Accused sex trafficker Sean “Diddy” Combs sacrificed a bird for good luck on his way to find out the outcome of his trial for the 1999 New York City nightclub shooting. His former bodyguard speaks in a new documentary.
While being driven to a Manhattan courthouse, the music mogul stopped in Central Park and encountered the mysterious man in a birdcage, says former muscleman Gene Diehl, who tells the story of the incident in a new Hulu documentary. he said. “The Honorable Mr. Shine.””
“When Puff approached the guy, he just fell to his knees,” Diehl said, using the nickname Combs was using at the time.
“The next thing I saw was this smoke going back and forth around the puff. I think it was sage or something.”
In the documentary, which began streaming on Monday, Diehl claimed that a man, holding a Bible, put his hand on Combs and told him to let the bird out of the cage.
“Puff caught this white bird and threw it up into the air… and it hit the ground like a brick,” Deal said. “I was like, 'Oh, it's gone!'”
“The bird is dead, man…the bird didn't move an inch. [Combs] I walked away from him really quickly. ”
After a seemingly ominous sign, Combs continued in court and was acquitted of all charges, including weapons possession and attempted bribery, after a seven-week trial.
His buddy, rapper Shine, who was the subject of the Hulu doc, was convicted of assault, reckless endangerment and criminal possession of a pistol and sentenced to 10 years in prison.
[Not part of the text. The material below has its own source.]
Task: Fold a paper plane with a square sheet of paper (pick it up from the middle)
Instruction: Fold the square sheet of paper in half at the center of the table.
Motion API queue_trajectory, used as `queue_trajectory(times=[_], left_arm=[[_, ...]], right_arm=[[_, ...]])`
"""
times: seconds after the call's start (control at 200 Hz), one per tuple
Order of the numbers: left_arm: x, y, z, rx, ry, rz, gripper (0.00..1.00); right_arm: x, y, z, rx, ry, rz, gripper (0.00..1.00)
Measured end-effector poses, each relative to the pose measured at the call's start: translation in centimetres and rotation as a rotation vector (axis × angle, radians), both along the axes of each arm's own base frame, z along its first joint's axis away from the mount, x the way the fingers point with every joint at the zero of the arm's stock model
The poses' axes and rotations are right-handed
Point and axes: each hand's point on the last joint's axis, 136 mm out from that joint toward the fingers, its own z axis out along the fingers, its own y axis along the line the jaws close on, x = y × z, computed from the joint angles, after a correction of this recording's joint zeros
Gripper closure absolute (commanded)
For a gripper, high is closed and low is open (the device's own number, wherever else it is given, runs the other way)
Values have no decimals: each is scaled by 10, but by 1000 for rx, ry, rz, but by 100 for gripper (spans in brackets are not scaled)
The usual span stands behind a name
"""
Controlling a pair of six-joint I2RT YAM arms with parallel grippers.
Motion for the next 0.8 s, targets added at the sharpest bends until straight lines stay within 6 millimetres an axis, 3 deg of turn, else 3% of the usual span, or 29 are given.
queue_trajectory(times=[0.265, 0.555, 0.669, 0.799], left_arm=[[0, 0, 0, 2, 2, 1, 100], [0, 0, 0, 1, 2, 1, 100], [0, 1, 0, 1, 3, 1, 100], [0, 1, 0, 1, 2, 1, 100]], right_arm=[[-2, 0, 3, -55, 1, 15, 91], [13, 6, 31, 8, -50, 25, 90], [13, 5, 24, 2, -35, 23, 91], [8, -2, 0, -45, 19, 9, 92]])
He was then deported to his native Belize, where he is now a politician known as Moses Michael Levi Barrow.
Barrow has long accused the long-powerful tycoon of “destroying my life” and blamed Combs for causing him to fall in a shooting.
“While I was defending him, he turned around and called witnesses to testify against me,” he said recently. told Channel 5 News This was when he was still an “18 year old kid”.
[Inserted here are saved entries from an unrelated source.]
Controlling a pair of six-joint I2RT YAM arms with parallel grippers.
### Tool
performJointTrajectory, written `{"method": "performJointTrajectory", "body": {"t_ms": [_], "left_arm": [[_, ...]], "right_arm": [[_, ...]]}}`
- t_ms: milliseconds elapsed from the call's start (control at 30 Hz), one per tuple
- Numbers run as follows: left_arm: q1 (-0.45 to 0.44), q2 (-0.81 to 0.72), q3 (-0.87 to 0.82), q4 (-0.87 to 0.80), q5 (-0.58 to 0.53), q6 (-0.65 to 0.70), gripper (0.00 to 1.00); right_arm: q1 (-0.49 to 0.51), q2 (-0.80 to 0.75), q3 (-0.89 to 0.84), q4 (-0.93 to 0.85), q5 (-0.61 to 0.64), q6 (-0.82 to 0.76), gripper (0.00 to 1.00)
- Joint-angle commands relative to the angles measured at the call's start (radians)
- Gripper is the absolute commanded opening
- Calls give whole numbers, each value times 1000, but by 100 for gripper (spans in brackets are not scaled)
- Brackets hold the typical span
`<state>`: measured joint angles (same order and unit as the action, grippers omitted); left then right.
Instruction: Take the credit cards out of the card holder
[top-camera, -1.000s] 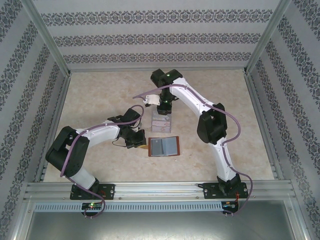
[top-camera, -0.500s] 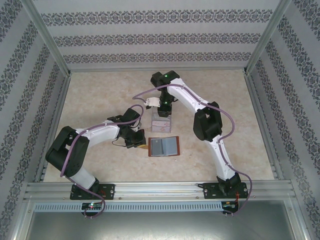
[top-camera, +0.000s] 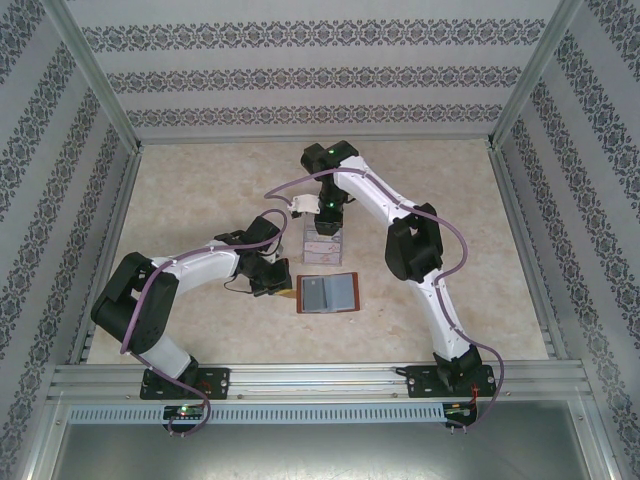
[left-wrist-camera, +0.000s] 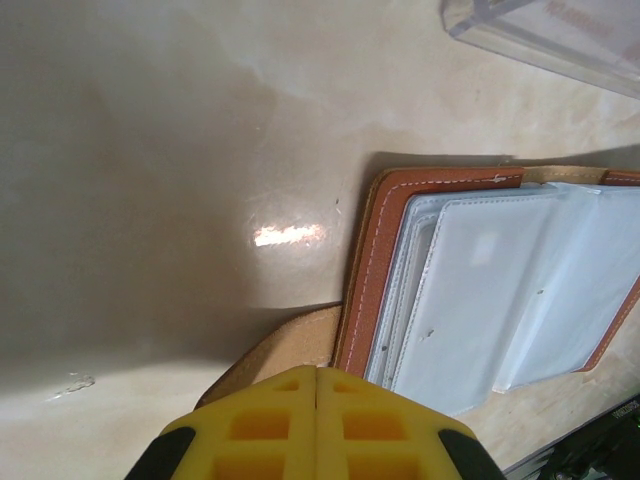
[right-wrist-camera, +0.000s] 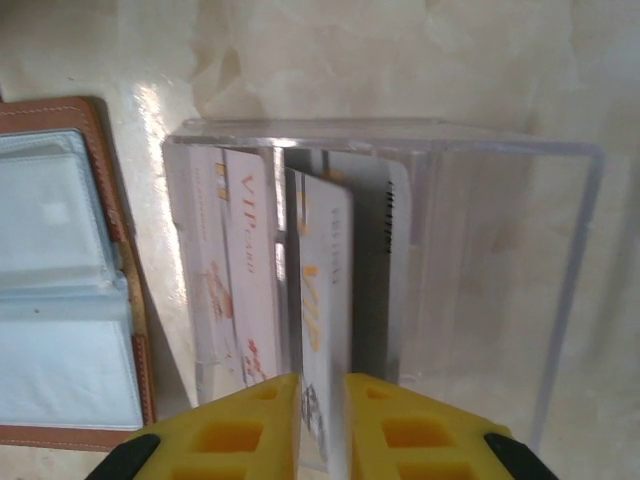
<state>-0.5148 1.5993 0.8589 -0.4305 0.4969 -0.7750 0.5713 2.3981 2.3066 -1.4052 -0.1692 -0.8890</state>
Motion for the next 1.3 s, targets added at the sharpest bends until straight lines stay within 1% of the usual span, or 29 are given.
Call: {"method": "performJointTrajectory", "body": {"t_ms": [0, 100, 233, 333, 400, 633, 733, 900, 967, 1067, 1167, 1267], "left_arm": [[15, -2, 7, 1, 10, -4, 2], [14, -3, 17, -6, 9, 4, 2], [14, -2, 30, -5, 13, 9, 2], [14, 0, 38, 6, 24, 6, 2], [14, 3, 40, 15, 29, 4, 2], [14, 17, 49, 43, 54, 8, 2], [14, 35, 55, 53, 72, 12, 2], [15, 58, 61, 69, 90, 14, 2], [15, 71, 70, 71, 99, 19, 2], [15, 88, 86, 54, 107, 32, 2], [14, 98, 86, 53, 111, 37, 2], [14, 119, 95, 57, 126, 37, 2]], "right_arm": [[-8, -38, 18, 6, 68, 23, 21], [-7, -64, 14, 7, 75, 33, 25], [-4, -124, -36, 40, 93, 61, 27], [-6, -186, -114, 121, 86, 138, 28], [-5, -231, -178, 188, 59, 211, 27], [24, -399, -454, 461, -10, 536, 25], [34, -459, -556, 530, -28, 685, 24], [50, -542, -699, 596, -43, 946, 19], [61, -572, -753, 620, -80, 1043, 17], [76, -660, -902, 774, -182, 1184, 16], [85, -728, -1022, 898, -221, 1358, 12], [87, -760, -1081, 934, -220, 1523, 8]]}}
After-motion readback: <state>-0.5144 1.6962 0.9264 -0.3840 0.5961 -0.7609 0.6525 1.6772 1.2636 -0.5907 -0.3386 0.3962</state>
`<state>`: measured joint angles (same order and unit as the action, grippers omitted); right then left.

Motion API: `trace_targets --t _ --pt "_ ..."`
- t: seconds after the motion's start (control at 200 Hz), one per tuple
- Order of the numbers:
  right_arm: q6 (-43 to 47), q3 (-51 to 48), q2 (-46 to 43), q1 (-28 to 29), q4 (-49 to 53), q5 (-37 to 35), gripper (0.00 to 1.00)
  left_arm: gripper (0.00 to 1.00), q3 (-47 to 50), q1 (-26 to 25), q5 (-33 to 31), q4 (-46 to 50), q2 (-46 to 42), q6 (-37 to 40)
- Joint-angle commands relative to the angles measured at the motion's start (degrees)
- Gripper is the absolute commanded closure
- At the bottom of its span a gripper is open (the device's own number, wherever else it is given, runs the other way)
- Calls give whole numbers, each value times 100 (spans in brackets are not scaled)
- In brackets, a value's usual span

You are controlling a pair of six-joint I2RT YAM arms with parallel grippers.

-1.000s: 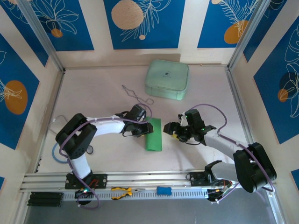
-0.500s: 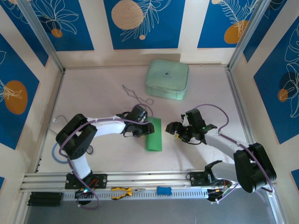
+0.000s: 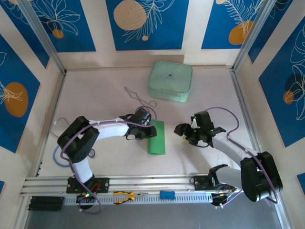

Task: Fold a paper plane with a square sheet of paper (pick it up from the middle)

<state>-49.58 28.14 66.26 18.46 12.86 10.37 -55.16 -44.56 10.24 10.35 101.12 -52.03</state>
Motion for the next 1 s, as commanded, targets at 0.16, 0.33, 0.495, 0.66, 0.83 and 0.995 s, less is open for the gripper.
trace_targets --t 0.16,0.33,0.495,0.66,0.83,0.995 --pt "-34 -68 -43 -15 -2 193 31 52 -60 -13 -618 725 292 142" --pt "-21 -65 -50 1 -12 202 31 52 -197 -46 -825 1032 474 171" --pt "-16 -54 -29 35 -18 188 31 50 -276 -70 -848 1110 561 304" --pt "-4 -34 14 68 -16 181 31 49 -377 -80 -959 1274 635 413" --pt "-7 -18 40 110 -20 174 31 48 -386 -90 -980 1273 662 422" --pt "60 0 80 158 -148 328 31 48 -402 -91 -989 1295 724 370"
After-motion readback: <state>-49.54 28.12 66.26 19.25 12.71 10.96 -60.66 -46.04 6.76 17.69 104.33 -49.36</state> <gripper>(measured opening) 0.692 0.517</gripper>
“He almost sent me to prison…This is the person who destroyed my life,” Barrow said.
Two law enforcement officials told the Post earlier this year that the shooting could be reopened as part of a full federal investigation into Combs, now 54.
Combs remains in a federal prison in Manhattan on charges of racketeering conspiracy, sex trafficking and transportation for the purpose of prostitution.
Federal agents raided his homes in Los Angeles and Miami in March and seized hundreds of sex videos and mountains of sex paraphernalia, including 1,000 bottles of baby oil and lube. The U.S. Attorney's Office argued that the sex parties he hosted were not necessarily consensual.
Additionally, he faces numerous civil lawsuits from numerous alleged victims. These include two cases from men who say they were minors, aged 10 and 17, when they were horribly raped by the R&B star.
Combs has pleaded not guilty to the criminal charges and has repeatedly denied wrongdoing.